[Opening DATA TO PROCESS section]

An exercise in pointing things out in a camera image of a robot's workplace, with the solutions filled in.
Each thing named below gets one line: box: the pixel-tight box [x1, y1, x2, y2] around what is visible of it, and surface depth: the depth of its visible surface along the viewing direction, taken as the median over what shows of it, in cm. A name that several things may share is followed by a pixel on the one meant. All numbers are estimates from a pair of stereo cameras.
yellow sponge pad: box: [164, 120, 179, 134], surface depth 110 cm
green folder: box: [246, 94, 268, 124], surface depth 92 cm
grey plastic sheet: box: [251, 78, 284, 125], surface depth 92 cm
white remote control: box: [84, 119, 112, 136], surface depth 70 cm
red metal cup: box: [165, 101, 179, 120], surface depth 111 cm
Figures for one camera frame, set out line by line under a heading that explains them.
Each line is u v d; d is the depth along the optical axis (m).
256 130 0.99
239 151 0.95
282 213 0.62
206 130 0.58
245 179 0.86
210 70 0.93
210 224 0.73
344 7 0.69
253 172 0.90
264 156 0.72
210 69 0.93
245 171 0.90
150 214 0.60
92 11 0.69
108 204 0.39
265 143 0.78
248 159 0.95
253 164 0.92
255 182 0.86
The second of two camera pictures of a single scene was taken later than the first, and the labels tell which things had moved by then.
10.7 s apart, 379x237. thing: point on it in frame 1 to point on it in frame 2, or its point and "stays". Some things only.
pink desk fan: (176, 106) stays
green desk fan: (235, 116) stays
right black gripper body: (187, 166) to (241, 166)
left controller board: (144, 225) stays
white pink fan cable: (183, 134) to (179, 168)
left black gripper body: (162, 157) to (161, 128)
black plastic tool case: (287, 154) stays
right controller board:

[Closing DATA TO PROCESS section]

WORK INSTRUCTION
The lines wanted are those from the one with "245 179 0.86" through the last line of the records, repeated exactly and with both ends included.

YOUR SOLUTION
245 179 0.86
210 70 0.93
210 224 0.73
344 7 0.69
253 172 0.90
264 156 0.72
210 69 0.93
245 171 0.90
150 214 0.60
92 11 0.69
108 204 0.39
265 143 0.78
248 159 0.95
253 164 0.92
255 182 0.86
The second of two camera pictures of a single scene was taken later than the first, and the labels tell which things had moved by then.
10.7 s apart, 379x237. thing: point on it in frame 1 to point on it in frame 2, or its point and "stays". Some things only.
pink desk fan: (176, 106) stays
green desk fan: (235, 116) stays
right black gripper body: (187, 166) to (241, 166)
left controller board: (144, 225) stays
white pink fan cable: (183, 134) to (179, 168)
left black gripper body: (162, 157) to (161, 128)
black plastic tool case: (287, 154) stays
right controller board:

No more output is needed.